Ogni clan ha il suo imprenditore di fiducia. I Messina Denaro avevano Carlo Cattaneo, che nel giro di pochi anni aveva trasformato la sua piccola agenzia di scommesse a Castelvetrano in una rete efficientissima di punti gioco. Non solo in provincia di Trapani, anche a Palermo. E aveva potuto farlo grazie al sostegno prima del nipote prediletto del superlatitante, Francesco Guttadauro, poi, del cognato del boss, Rosario Allegra.

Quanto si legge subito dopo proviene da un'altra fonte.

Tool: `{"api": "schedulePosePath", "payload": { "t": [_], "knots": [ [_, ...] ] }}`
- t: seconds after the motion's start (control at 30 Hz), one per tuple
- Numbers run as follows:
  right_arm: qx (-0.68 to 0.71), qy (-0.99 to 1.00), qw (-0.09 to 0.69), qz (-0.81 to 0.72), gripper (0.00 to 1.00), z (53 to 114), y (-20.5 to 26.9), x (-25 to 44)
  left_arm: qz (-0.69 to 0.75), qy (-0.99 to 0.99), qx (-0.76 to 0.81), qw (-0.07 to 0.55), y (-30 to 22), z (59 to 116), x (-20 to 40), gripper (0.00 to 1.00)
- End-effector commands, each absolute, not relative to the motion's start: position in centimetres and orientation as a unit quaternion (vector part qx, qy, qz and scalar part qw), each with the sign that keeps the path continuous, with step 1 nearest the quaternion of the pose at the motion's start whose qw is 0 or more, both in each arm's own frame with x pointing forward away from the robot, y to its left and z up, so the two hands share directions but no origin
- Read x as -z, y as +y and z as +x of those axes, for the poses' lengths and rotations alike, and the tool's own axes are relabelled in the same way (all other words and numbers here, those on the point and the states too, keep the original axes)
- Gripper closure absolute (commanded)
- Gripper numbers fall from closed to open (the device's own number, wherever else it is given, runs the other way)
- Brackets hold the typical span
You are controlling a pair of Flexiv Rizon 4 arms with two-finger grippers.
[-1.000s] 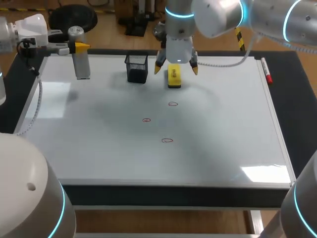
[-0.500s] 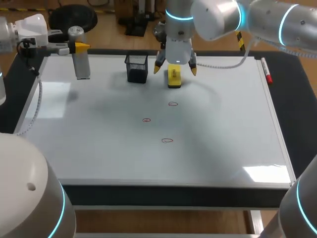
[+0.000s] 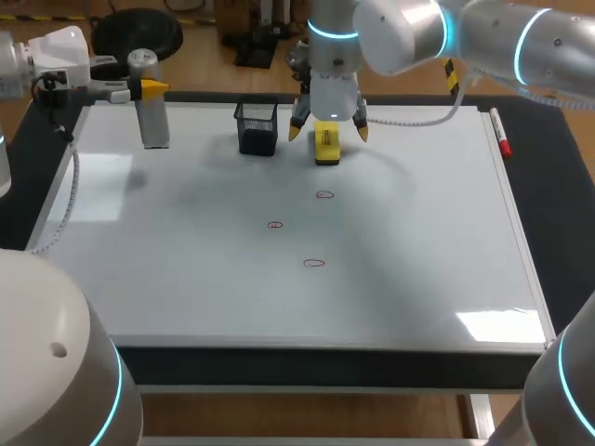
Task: Pick up the inspection probe, press it on each red-marked spot on the whiteboard one by one, put down the probe, pick up the eraser, and wipe off all the red marks.
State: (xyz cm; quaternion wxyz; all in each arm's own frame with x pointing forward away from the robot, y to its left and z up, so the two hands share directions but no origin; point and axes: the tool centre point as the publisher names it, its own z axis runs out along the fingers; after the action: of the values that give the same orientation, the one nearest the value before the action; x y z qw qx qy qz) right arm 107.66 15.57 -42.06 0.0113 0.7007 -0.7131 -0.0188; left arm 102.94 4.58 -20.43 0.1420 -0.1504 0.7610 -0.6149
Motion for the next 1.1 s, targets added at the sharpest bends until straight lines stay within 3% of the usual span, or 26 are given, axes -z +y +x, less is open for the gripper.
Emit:
{"api": "schedulePosePath", "payload": {
  "t": [0.03, 0.07, 0.1, 0.2, 0.23, 0.73, 1.1],
  "knots": [
    [0.02, -0.713, 0.02, 0.701, 0.0, 108.2, 15.7, 42.3, -0.15, 0.76, 0.615, 0.143, 4.6, 102.9, 20.4, 1.0],
    [0.02, -0.714, 0.02, 0.7, 0.0, 108.3, 15.7, 42.4, -0.15, 0.76, 0.615, 0.143, 4.6, 102.9, 20.4, 1.0],
    [0.02, -0.714, 0.02, 0.699, 0.06, 108.3, 15.7, 42.4, -0.15, 0.76, 0.615, 0.143, 4.6, 102.9, 20.4, 1.0],
    [0.022, -0.716, 0.02, 0.698, 0.86, 108.3, 15.7, 42.4, -0.15, 0.76, 0.615, 0.143, 4.6, 102.9, 20.4, 1.0],
    [0.023, -0.716, 0.02, 0.697, 1.0, 108.3, 15.7, 42.4, -0.15, 0.76, 0.615, 0.143, 4.6, 102.9, 20.4, 1.0],
    [-0.001, -0.775, -0.004, 0.632, 1.0, 108.7, 12.9, 38.6, -0.15, 0.76, 0.615, 0.143, 4.6, 102.9, 20.4, 1.0],
    [-0.035, -0.87, 0.026, 0.491, 1.0, 107.8, 6.3, 38.1, -0.15, 0.76, 0.615, 0.143, 4.6, 102.9, 20.4, 1.0]
  ]
}}
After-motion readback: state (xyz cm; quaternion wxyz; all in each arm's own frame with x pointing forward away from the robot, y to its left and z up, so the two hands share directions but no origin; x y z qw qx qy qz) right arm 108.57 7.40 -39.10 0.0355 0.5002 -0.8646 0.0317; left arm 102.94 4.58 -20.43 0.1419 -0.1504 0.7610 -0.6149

Le indagini della Dia di Trapani e Palermo, dicono che Cattaneo era parecchio riconoscente verso i boss: una telecamera nascosta ha ripreso pacchi di banconote consegnate ad Allegra. L’imprenditore trapanese è stato arrestato, con l’accusa di concorso esterno in associazione mafiosa, assieme alle altre 21 persone, grazie alle indagini condotte da carabinieri, polizia e Dia.
La storia di Cattaneo è simile a quella di Ninì Bacchi, un altro re del gioco finito in carcere nelle scorse settimane, pure lui aveva ottenuto il monopolio delle agenzie di scommesse, in provincia di Palermo, grazie al sostegno dei clan.

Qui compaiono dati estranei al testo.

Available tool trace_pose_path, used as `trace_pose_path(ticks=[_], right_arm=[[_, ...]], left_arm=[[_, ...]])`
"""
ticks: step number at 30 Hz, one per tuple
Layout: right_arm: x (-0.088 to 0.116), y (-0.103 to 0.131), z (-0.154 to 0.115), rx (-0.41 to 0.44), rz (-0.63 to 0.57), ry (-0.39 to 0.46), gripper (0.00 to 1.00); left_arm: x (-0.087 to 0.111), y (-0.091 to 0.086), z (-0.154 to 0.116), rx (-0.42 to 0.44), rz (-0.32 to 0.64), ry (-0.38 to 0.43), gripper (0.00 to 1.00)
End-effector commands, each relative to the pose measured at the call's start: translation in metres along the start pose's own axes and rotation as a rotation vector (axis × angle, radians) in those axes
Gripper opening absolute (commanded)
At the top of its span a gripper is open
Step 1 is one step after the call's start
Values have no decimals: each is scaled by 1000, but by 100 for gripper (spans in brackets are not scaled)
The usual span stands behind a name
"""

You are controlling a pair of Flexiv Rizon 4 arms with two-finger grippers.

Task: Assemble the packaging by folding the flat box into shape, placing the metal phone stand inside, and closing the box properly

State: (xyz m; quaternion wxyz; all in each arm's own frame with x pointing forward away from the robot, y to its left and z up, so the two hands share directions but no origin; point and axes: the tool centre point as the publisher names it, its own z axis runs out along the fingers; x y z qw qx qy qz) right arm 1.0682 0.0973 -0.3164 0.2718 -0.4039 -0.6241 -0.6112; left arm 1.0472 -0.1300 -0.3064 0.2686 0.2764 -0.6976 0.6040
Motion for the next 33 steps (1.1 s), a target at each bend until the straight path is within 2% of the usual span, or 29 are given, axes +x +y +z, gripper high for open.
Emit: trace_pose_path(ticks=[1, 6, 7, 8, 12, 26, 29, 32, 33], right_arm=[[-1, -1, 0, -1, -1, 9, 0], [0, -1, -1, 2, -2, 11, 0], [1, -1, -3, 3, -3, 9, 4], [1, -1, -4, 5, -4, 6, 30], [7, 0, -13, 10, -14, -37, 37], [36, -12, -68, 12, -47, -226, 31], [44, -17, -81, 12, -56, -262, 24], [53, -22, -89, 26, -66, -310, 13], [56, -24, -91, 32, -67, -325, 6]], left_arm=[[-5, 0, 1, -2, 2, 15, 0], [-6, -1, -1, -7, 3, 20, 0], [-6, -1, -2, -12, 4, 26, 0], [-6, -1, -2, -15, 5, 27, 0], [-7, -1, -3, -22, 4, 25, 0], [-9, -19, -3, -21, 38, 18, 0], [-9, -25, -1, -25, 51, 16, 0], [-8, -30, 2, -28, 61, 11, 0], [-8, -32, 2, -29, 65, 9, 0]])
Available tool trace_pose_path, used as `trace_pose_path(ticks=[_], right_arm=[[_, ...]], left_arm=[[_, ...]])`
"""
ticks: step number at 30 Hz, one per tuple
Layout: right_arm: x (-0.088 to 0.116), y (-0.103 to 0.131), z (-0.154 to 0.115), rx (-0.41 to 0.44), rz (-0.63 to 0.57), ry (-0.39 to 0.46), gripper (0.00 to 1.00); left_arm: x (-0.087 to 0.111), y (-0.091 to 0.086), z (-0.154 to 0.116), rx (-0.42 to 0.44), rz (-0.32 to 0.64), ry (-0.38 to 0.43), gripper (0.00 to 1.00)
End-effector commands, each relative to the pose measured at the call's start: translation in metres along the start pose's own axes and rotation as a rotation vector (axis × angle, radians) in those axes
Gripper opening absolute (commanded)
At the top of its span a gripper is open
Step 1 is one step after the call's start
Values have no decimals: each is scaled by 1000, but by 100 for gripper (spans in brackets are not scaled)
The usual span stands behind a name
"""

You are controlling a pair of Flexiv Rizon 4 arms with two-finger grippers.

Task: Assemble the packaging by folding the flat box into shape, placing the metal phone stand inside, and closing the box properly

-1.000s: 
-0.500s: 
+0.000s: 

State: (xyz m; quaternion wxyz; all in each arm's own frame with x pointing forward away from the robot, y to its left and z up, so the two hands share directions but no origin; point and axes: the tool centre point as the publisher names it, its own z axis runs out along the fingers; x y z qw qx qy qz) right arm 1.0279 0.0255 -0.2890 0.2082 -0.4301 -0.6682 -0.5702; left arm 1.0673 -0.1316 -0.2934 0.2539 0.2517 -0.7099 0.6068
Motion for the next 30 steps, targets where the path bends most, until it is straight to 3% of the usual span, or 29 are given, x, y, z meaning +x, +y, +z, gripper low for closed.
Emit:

Fra Catania e Messina, era invece il nipote del boss Nitto Santapaola, Enzo Romeo, a curare i rapporti con alcuni imprenditori di fiducia. Tutti, ufficialmente, hanno un insegna legale: Cattaneo lavorava per Betaland, le puntate illegali erano invece gestite su altro portale, il “17 nero”.

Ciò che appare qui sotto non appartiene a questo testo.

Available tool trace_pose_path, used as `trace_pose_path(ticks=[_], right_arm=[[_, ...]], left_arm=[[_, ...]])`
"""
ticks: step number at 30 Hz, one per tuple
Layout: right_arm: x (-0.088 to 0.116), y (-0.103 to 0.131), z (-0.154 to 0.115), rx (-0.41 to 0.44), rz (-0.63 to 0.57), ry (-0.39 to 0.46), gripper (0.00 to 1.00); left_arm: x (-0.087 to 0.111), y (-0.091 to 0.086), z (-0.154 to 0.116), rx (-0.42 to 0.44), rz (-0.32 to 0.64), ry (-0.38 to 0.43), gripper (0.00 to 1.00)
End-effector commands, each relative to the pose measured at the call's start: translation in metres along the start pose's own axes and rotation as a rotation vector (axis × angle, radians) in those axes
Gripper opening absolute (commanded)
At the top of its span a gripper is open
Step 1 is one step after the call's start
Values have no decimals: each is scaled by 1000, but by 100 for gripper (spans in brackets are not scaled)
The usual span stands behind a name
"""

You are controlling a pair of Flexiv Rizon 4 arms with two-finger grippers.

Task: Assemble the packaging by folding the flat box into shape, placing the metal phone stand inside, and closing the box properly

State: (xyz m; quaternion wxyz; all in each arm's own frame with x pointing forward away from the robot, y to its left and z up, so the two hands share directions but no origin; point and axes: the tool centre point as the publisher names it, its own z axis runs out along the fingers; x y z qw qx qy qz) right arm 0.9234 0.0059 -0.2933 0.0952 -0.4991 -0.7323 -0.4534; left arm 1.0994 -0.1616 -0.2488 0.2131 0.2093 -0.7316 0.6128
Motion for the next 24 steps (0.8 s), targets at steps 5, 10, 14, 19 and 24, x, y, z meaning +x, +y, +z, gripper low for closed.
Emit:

Sono interessanti le parole di Saro Allegra, intercettate nell’ufficio di Cattaneo, rappresentano il racconto del grande intreccio fra mafiosi e manager del gioco: «Quando hai bisogno di andare fuori a cercare qualcuno, prima cerca a quelli paesani e poi cerca a quelli di fuori. È la regola… insegnati questa regola, metti a conoscenza il paesano». Ovvero, il mafioso della propria zona. Grazie alla “regola”, dunque al sostegno dei Messina Denaro, Cattaneo era sbarcato a Palermo con le sue agenzie. Un altro segno del potere dei boss di Castelvetrano.
Era stato il nipote prediletto di Messina Denaro, Francesco Guttadauro (oggi al 41 bis), ad aprire le porte. Ha detto il collaboratore Lorenzo Cimarosa: «Guttadauro si era messo in testa che Cattaneo se lo voleva prendere nelle mani. E dunque i soldi li doveva dare pure a lui». Ma come riuscì Guttadauro a entrare in affari con Cattaneo? Grazie alla mediazione di alcuni intermediari catanesi. Nel provvedimento di fermo si fa riferimento ai fratelli Placenti e ai contatti con il nipote di Messina Denaro, risalenti al 2011.
In cambio del favore, gli imprenditori catanesi avrebbero chiesto a Guttadauro di intercedere per l’apertura di una serie di agenzie a Palermo. L’ultimo pentito di mafia, Sergio Macaluso, è stato illuminante: «La 17 Nero è entrata nel mandamento di Porta Nuova, a Palermo, aprendo tra il 2014 e il 2015 circa 30 agenzie di scommesse». Quando poi Macaluso parla del nipote di Messina Denaro dice: «Mi venne detto che era pienamente inserito in Cosa nostra, come persona di assoluto rispetto».